_TRY IT_
Exactly the lines from the one containing "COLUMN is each" through the one containing "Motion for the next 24" in the listing below are to be copied, with the pictures left out.

====== DATASET EXCERPTS ======

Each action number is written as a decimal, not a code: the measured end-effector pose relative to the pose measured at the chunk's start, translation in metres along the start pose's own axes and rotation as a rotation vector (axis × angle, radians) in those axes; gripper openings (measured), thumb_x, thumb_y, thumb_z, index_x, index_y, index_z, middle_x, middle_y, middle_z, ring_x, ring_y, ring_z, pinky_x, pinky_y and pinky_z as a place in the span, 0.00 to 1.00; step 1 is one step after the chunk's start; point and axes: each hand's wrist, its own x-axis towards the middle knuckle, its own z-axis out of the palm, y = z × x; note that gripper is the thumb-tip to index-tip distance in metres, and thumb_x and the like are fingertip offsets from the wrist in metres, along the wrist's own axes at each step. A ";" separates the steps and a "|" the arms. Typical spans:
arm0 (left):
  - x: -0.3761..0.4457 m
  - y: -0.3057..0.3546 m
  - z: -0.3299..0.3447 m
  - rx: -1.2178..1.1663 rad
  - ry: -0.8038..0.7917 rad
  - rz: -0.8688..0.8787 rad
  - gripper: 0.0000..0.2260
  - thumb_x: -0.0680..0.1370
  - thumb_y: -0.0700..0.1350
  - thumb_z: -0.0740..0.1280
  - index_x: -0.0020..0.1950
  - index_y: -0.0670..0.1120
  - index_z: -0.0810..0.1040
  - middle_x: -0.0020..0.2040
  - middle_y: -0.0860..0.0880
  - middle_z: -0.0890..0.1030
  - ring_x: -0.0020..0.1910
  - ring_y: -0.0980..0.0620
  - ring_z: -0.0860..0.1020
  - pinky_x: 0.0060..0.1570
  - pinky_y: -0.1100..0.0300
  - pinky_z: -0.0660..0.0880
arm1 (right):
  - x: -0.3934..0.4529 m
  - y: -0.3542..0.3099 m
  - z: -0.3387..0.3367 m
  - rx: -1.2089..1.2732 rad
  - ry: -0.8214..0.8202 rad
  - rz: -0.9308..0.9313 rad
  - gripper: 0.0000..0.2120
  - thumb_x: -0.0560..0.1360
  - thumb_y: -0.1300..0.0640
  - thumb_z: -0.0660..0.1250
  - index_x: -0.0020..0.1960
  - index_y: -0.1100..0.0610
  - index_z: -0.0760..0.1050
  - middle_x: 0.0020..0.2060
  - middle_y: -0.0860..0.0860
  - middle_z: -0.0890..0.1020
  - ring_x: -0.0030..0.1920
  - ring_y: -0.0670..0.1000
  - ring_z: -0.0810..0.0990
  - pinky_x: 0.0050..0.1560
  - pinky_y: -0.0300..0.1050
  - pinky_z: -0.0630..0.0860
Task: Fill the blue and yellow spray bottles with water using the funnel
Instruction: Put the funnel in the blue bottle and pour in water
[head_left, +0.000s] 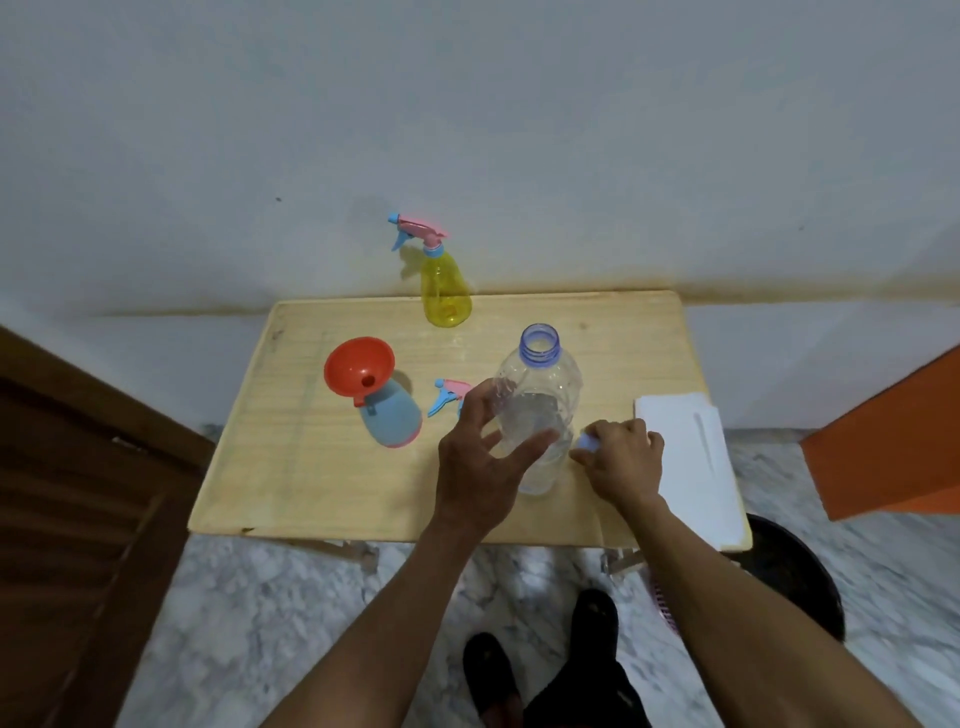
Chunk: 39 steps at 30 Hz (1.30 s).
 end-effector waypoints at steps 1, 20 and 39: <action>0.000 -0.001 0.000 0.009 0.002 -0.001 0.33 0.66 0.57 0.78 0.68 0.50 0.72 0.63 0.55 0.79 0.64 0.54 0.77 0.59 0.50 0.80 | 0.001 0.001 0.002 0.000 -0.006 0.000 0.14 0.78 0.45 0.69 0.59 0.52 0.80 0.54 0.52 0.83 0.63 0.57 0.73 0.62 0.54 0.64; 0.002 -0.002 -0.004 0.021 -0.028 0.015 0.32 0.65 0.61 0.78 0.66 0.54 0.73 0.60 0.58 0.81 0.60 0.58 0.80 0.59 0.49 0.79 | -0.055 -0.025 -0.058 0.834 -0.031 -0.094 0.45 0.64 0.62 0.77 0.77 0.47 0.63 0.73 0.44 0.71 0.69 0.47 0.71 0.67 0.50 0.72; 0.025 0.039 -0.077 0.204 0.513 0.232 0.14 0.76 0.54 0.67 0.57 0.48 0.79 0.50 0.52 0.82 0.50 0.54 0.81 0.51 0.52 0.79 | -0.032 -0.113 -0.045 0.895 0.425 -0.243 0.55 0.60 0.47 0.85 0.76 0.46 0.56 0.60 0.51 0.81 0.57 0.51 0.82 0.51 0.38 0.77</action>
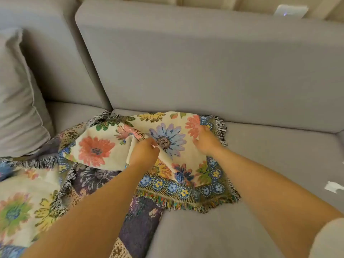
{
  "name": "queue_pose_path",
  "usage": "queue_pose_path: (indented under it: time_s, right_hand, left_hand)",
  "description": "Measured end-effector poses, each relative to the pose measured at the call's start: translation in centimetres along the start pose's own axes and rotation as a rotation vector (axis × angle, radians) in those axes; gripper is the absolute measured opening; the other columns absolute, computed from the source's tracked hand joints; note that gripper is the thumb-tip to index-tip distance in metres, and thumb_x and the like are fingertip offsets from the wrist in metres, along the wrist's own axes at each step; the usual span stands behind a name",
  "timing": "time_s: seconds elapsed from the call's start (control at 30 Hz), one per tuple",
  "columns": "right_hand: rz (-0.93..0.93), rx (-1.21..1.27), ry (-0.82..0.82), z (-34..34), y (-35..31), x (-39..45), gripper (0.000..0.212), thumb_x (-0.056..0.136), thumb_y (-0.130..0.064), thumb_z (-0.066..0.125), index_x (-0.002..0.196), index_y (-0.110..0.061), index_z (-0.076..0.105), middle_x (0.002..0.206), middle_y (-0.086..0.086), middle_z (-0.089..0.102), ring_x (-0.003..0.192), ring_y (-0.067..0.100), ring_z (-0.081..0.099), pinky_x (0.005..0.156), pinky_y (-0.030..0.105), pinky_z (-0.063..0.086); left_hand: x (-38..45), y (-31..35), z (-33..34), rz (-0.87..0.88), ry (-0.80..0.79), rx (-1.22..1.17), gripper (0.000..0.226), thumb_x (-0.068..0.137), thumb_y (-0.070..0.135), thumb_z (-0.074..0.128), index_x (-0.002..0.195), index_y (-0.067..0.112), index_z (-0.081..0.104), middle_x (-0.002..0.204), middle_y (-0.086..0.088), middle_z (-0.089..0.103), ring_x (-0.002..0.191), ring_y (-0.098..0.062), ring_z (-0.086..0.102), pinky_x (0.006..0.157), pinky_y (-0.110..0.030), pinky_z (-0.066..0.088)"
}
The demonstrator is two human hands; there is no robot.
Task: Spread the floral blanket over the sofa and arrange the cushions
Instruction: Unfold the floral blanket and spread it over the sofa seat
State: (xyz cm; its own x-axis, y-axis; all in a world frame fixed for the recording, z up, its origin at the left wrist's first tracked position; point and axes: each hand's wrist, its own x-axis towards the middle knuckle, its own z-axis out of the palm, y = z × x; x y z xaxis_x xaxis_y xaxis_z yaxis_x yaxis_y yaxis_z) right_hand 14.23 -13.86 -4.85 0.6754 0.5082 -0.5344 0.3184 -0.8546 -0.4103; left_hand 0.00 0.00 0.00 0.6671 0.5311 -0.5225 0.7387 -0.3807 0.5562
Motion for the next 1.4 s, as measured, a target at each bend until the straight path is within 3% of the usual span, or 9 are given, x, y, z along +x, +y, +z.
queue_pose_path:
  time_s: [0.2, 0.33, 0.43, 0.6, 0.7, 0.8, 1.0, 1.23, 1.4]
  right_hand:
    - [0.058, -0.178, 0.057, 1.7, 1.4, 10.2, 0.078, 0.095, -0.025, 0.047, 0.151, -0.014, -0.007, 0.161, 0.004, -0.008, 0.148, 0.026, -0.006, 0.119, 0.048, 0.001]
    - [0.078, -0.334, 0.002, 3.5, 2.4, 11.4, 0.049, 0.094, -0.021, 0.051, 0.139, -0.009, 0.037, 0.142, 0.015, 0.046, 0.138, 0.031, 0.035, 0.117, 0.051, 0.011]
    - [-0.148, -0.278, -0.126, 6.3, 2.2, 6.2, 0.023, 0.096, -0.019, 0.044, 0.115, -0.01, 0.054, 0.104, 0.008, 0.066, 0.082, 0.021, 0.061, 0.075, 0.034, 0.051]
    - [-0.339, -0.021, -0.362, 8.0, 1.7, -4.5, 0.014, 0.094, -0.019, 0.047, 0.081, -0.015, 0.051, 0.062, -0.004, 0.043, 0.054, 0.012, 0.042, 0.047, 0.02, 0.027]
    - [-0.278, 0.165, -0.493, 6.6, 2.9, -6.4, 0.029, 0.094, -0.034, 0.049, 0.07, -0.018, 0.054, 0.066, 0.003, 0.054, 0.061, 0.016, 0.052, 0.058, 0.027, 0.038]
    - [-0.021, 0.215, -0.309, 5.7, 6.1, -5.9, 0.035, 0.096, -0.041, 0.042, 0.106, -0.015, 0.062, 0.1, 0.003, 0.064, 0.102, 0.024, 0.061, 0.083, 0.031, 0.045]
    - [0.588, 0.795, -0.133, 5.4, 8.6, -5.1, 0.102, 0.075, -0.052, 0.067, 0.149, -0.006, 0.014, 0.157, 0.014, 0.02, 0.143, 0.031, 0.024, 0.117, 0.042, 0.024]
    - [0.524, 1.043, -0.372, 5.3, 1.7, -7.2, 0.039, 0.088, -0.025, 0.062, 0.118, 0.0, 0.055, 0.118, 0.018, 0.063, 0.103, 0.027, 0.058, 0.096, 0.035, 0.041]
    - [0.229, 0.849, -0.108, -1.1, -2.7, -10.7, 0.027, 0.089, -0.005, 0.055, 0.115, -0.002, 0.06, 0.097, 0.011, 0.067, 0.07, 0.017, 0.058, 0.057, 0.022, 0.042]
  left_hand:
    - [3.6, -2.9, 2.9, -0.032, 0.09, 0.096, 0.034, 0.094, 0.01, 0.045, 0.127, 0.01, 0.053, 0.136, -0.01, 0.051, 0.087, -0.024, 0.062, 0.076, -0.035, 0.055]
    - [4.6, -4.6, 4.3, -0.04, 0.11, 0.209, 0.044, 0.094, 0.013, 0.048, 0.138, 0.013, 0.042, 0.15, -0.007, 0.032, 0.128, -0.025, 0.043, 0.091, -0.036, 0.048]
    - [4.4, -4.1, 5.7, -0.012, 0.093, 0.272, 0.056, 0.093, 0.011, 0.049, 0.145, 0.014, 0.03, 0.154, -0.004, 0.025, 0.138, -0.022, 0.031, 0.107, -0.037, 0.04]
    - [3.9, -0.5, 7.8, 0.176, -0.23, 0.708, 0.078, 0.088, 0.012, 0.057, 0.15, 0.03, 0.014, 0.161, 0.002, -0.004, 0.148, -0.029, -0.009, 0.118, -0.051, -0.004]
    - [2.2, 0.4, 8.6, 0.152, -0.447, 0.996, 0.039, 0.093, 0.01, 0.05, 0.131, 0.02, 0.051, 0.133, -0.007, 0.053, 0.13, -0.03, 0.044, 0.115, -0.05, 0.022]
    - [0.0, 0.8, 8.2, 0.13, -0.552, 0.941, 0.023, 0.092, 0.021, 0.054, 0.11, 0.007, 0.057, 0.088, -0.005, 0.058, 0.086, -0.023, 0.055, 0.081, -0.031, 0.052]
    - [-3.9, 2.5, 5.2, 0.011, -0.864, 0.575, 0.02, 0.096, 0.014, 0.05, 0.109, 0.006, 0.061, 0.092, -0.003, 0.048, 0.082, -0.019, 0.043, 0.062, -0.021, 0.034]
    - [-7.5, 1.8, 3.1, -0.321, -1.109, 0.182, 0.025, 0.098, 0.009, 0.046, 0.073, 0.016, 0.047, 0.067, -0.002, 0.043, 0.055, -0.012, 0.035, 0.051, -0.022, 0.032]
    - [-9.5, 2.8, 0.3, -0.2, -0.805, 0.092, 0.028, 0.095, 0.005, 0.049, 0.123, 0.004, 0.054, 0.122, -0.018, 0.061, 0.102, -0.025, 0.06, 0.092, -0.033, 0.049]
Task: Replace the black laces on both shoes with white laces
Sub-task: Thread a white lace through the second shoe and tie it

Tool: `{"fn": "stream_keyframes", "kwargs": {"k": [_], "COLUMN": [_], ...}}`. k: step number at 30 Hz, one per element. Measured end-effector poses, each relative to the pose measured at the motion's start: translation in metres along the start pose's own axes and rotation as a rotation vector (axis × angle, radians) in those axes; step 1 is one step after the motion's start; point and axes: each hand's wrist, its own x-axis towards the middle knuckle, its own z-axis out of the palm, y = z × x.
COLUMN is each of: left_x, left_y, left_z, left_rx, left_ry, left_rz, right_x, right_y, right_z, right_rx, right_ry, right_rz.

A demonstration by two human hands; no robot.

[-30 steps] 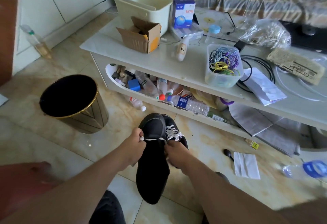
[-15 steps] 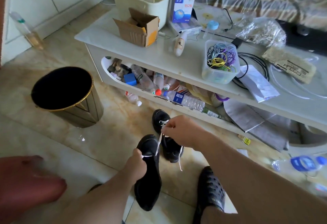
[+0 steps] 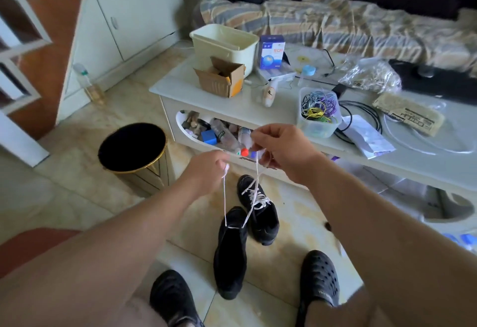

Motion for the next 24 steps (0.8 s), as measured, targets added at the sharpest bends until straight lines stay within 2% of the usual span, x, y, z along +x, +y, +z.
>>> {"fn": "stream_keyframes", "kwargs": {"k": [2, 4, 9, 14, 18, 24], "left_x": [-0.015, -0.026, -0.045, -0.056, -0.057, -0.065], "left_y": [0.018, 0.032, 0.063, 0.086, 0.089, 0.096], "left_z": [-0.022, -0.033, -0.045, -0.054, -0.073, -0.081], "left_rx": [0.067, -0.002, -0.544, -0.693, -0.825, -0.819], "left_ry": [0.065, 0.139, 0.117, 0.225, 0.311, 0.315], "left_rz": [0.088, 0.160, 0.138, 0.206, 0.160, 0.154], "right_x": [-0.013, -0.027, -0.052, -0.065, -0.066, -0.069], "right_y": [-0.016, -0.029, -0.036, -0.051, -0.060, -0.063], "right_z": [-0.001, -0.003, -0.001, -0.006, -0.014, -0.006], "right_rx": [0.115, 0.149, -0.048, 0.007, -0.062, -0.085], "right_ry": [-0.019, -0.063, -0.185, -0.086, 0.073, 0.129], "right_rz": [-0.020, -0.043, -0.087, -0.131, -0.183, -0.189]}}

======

_RESULT OF THIS EXERCISE_
COLUMN is each of: left_x, left_y, left_z, left_rx, left_ry, left_rz, right_x, right_y, right_z, right_rx, right_ry, right_rz.

A demonstration by two human hands; no robot.

[-30 steps] 
[-15 steps] 
[+0 steps] 

Motion for the next 24 steps (0.8 s), as measured, targets added at the sharpest bends until straight lines stay within 2% of the usual span, x, y, z along +x, +y, +z.

This output is now finished.